A symbol of everything that is dark about the past and woman, the witch continues to fascinate us in the late twentieth century. The Witch in History explores that
fascination and its manifold forms through court records, early modern dramas and the modern histories and fictions that draw upon them.
This book argues that in early modern England, the witch was a woman's fantasy and not simply a male nightmare. Through witch-beliefs and stories about witches,
early modern women were able to express and manage powerful and passionate feelings that still resonate for us today, feelings that could not be uttered in a
seventeenth-century context: unconscious fears of and fury with children and mothers.
In our own era, groups as diverse as women writers, academic historians and radical feminists have found in the witch a figure who justifies and defines their own
identities. Then too, there are those who still call themselves witches in 1990s Britain, who still practise magic and who invent their own histories of witchcraft to
sustain them. Constantly reworked and debated, the witch is central to all these groups.
Looking at texts from colonial narratives to court masques, trial records to folktales, and literary texts from Shakespeare to Sylvia Plath, this book shows how
the witch acts as a carrier for the fears, desires and fantasies of women and men both now and in the early modern period. Diane Purkiss is Lecturer in English at the University of Reading.
About Author:
Diane Purkiss is professor of English Literature; Tutorial Fellow, Keble College. Diane Purkiss areas of interest include the English Civil War, Milton, and Marvell; Marvell in manuscript culture; the supernatural, especially witchcraft; food and food history; children's literature; folklore and folktale/fairytale; writer's block.
Current projects near completion:
- Food: A People's History. This book argues that '
mainstream' history and food history overlap significantly, and that changes in taste and ideas about taste and distaste which derive from food also inflect politics and ideology.
- Shakespeare and the supernatural. This book considers the place of the unauthorised supernatural in the plays of Shakespeare, arguing that his treatment of ghosts, fairies and witches is one of the distinguishing features of his work.
- Articles from the following will be polished in the runup to Christmas: two on fairies, one on magic books, and one on witches and the '
undomestic' witch
Under development is a plan to create a database of all Marvell manuscripts in world libraries. Articles arising from this include one on Bodleian MS Eng Poet d. 49; what it is. Argues that this manuscript does represent an attempt to create an accurate version of Marvell's poems in accordance with a now-lost ms version, but that it has subsequently been turned to other uses. Attempts a thorough codicology and description. A further article will also appear on Marvell's miscellaneous circulation. What we can learn about the reinvention of the Restoration Marvell by a study of the poems transcribed alongside his painter poems in various manuscripts.

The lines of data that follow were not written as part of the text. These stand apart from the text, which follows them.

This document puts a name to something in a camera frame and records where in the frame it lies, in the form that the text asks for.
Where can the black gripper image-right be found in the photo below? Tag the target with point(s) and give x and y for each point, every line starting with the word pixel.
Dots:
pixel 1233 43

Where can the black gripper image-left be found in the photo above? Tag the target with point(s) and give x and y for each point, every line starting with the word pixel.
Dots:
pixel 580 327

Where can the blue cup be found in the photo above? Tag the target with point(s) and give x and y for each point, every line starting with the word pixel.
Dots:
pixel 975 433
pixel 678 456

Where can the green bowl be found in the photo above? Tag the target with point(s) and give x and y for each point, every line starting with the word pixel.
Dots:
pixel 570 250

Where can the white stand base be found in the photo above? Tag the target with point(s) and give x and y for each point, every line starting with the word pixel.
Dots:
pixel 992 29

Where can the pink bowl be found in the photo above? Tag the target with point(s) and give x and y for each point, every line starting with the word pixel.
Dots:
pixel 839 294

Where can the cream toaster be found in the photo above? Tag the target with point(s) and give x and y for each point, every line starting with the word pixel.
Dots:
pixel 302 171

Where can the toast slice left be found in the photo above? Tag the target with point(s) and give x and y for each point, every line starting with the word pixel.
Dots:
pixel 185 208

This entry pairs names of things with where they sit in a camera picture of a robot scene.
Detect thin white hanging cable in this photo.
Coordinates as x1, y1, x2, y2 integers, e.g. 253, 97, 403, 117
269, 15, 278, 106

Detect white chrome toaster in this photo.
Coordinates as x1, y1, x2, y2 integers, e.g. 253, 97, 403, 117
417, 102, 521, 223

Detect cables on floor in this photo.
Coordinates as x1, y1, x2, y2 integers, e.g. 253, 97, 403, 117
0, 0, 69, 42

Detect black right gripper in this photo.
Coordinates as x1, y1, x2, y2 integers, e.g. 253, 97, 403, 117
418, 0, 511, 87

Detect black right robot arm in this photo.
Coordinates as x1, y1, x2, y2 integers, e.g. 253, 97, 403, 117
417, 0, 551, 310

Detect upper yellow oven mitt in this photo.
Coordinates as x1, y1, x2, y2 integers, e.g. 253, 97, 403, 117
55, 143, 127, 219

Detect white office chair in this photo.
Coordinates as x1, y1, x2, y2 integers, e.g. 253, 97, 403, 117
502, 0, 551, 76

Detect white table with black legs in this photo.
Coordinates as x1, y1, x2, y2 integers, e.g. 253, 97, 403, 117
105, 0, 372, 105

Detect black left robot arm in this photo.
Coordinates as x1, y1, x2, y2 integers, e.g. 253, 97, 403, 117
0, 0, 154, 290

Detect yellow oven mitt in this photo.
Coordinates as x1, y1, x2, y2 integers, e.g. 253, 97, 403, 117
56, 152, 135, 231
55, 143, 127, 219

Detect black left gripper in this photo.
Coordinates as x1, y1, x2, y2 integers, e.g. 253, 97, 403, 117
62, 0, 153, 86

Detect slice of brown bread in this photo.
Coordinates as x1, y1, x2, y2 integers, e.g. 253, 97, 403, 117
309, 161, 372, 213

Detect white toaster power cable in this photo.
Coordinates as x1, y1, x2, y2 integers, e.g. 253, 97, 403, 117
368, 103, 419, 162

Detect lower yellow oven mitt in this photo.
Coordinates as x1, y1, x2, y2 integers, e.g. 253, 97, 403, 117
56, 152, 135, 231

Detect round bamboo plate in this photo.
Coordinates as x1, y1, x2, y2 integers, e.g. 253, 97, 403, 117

I am also developing a Milton article for new volume on Milton and Gender to commemorate Re-Membering Milton
Further ahead, my next large project will be on the dissolution of the monasteries and its literatures
Diane Purkiss Teaching Areas:
1550-1830; Shakespeare; women's writing; literary theory; film; Milton; Donne; Marlowe; Woolf; Plath.
Diane Purkiss Recent Publications:
The English civil War: A People's History, Harper Collins, 2006
Literature, Gender and Politics during the English civil War, Cambridge 2005
Troublesome Things: A History of Fairies and Fairy Stories, Penguin 2000
The Witch in History, Routledge 1996.
Editions of the writings of Elizabeth Cary, Jane Lumley, Mary Sidneya and Aemilia Lanyer
Diane Purkiss Work in Progress:
A history of food; A history of the dissolution of the monasteries; A book on Shakespeare and the supernatural; A book on writer's block; An interdisciplinary essay collection on girls in the renaissance.